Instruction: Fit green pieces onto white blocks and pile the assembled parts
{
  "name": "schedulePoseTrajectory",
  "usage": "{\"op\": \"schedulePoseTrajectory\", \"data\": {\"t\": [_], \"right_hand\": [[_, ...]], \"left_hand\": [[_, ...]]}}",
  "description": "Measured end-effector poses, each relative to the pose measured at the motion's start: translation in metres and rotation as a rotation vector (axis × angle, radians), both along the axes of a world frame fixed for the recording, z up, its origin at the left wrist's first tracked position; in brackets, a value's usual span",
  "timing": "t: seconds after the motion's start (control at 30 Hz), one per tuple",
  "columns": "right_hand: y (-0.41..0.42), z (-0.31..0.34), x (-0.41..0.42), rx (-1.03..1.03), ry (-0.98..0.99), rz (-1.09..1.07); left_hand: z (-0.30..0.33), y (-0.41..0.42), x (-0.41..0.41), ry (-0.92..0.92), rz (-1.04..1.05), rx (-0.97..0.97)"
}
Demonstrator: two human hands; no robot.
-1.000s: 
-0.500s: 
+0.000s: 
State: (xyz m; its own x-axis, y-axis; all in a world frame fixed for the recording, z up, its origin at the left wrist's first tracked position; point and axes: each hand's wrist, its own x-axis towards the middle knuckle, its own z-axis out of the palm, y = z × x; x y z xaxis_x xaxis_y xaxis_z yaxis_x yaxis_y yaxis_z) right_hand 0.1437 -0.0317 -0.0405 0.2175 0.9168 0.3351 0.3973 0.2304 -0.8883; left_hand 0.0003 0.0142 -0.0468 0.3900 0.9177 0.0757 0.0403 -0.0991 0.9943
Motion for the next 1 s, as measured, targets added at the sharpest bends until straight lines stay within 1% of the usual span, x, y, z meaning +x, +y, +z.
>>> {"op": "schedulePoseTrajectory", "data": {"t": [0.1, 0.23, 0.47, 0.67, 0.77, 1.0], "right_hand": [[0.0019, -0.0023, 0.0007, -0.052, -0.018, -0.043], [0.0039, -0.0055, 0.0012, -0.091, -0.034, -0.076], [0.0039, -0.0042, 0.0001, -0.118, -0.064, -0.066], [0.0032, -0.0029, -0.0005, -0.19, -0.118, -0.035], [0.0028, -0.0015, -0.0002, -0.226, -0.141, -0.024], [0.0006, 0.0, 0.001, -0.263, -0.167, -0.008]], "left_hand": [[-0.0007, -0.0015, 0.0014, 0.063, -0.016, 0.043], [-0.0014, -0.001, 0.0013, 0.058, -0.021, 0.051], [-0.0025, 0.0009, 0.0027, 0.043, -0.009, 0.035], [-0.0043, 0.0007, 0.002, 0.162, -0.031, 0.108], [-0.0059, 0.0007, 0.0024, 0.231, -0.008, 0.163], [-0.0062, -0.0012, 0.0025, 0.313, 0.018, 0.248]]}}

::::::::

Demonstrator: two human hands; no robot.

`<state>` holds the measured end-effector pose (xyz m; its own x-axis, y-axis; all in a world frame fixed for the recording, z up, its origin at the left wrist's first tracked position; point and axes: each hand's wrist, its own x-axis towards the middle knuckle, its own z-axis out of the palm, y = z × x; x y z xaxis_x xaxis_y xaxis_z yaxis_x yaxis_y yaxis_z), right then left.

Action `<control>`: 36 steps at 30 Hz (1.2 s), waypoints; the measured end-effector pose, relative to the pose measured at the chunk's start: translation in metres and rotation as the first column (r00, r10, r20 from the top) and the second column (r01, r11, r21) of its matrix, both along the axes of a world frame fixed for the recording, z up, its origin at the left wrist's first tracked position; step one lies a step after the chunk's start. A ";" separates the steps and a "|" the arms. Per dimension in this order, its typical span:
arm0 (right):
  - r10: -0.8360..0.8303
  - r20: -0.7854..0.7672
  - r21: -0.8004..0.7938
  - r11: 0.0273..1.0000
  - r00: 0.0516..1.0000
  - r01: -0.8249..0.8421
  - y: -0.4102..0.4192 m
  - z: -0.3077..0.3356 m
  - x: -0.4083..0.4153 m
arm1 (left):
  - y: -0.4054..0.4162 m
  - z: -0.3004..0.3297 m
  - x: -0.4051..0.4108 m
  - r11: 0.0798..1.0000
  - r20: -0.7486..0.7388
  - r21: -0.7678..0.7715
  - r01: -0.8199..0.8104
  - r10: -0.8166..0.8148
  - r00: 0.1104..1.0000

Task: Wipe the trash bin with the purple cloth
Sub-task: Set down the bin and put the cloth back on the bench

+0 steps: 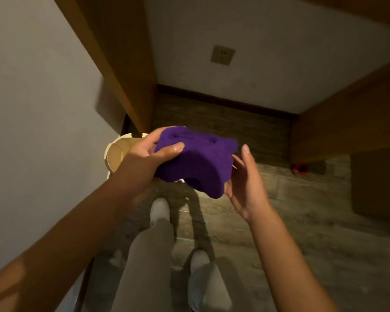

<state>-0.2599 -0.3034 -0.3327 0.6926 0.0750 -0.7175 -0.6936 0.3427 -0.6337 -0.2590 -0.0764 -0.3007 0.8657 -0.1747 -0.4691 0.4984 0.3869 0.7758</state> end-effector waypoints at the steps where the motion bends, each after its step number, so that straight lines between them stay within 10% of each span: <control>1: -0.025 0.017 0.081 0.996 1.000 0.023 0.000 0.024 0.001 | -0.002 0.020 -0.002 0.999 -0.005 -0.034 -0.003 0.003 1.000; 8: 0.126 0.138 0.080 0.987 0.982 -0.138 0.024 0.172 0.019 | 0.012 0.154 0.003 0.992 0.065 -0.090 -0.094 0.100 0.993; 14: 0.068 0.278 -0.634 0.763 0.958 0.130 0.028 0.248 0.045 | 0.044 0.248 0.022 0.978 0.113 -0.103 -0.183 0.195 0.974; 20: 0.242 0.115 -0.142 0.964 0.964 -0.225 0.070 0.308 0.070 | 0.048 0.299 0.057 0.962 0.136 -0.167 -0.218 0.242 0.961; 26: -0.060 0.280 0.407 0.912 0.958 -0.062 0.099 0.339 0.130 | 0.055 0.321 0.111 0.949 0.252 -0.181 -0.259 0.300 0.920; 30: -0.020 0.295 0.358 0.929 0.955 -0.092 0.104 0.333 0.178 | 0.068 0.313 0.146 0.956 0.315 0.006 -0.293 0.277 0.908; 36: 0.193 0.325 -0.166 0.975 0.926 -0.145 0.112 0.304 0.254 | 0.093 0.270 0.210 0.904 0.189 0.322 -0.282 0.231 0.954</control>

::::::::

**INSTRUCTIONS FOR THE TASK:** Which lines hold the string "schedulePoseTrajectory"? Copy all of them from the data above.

**TASK OUTPUT:**
  "name": "schedulePoseTrajectory",
  "usage": "{\"op\": \"schedulePoseTrajectory\", \"data\": {\"t\": [_], \"right_hand\": [[_, ...]], \"left_hand\": [[_, ...]]}}",
>>> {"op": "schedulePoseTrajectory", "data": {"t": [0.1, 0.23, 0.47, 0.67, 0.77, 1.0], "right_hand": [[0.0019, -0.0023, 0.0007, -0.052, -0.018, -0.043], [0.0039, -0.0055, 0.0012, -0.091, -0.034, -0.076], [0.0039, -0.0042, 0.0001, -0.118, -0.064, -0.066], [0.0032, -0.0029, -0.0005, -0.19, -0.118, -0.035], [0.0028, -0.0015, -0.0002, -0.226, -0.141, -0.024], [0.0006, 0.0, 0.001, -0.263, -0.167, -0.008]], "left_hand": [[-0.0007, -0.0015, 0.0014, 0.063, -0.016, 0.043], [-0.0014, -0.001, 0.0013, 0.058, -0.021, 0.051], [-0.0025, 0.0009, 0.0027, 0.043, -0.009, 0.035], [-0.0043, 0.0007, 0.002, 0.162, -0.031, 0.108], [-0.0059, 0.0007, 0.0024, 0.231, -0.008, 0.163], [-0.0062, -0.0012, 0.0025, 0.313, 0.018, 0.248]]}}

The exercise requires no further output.